The output should hold exactly, and only, the lines from the line bearing "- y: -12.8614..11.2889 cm" through the last line of the listing below, and no pictures.

| INFORMATION SUPPLIED |

============

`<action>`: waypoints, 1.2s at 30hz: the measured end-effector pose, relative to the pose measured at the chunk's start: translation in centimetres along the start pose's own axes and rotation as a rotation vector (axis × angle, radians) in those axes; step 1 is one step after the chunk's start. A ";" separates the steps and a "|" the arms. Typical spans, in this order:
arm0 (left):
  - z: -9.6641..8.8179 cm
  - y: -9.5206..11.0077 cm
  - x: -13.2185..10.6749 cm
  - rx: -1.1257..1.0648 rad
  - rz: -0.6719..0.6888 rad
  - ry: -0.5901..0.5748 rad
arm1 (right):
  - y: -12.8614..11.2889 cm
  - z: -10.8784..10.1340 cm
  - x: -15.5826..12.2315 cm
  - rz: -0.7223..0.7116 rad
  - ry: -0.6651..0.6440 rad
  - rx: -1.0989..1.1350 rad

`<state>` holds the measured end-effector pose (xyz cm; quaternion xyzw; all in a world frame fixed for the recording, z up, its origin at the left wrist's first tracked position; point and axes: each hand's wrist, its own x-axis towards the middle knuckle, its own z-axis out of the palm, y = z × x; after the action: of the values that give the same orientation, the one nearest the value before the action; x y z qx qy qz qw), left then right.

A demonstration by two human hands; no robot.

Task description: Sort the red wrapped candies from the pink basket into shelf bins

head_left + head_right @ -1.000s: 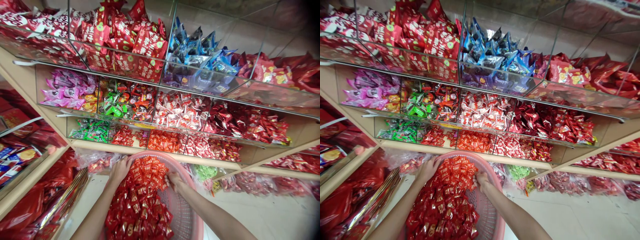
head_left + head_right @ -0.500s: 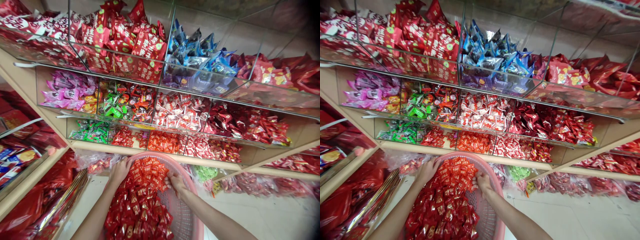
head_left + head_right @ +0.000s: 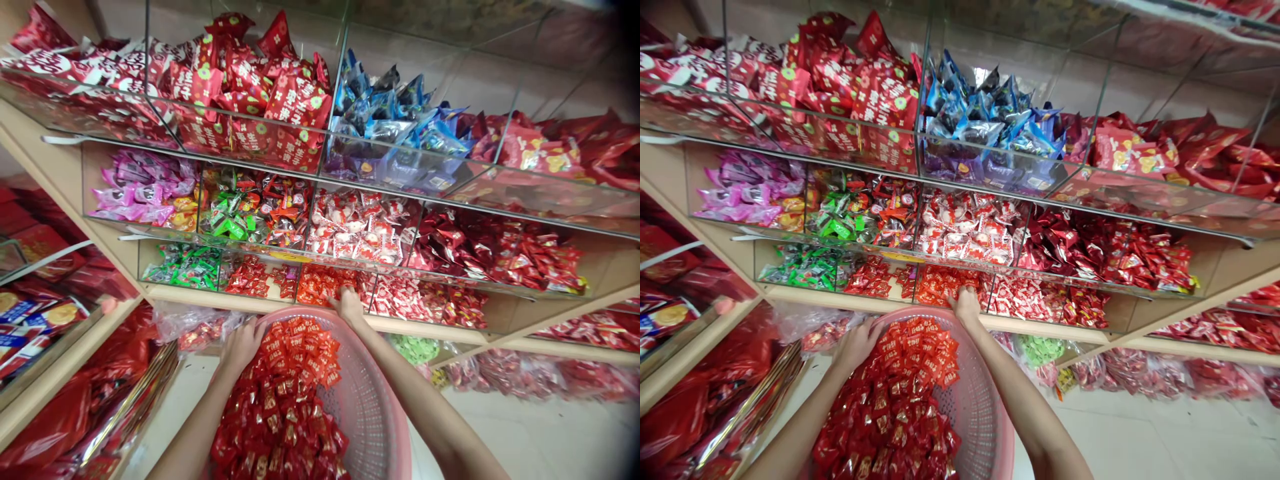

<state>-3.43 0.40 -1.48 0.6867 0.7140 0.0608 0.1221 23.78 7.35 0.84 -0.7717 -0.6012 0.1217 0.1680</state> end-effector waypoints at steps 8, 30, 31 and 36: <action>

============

| WORKED SOLUTION |
  - y: -12.8614..11.2889 cm
  - z: -10.8784..10.1340 cm
  - x: -15.5826..12.2315 cm
  - rz: -0.7223..0.7116 rad
  - ry: -0.6651..0.6440 rad
  - rx: -1.0989..1.1350 rad

`<state>` holds the measured end-effector pose (xyz cm; quaternion xyzw; all in a world frame fixed for the recording, z up, its origin at the left wrist's first tracked position; point and axes: each hand's wrist, its own x-axis towards the middle knuckle, its own z-axis out of the palm, y = z × x; after the action: of the values that give the same orientation, the one nearest the value before the action; x y z qx qy qz qw), left then right.

A demonstration by two human hands; no robot.

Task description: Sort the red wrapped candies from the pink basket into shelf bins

head_left + head_right @ -1.000s: 
head_left + head_right @ -0.500s: 
head_left + head_right @ +0.000s: 

<state>-3.43 0.40 -1.48 0.6867 0.7140 0.0608 0.1221 23.78 7.35 0.84 -0.7717 -0.6012 0.1217 0.1680</state> end-effector waypoints at steps 8, 30, 31 and 36: <action>

What the exercise asked for is complete.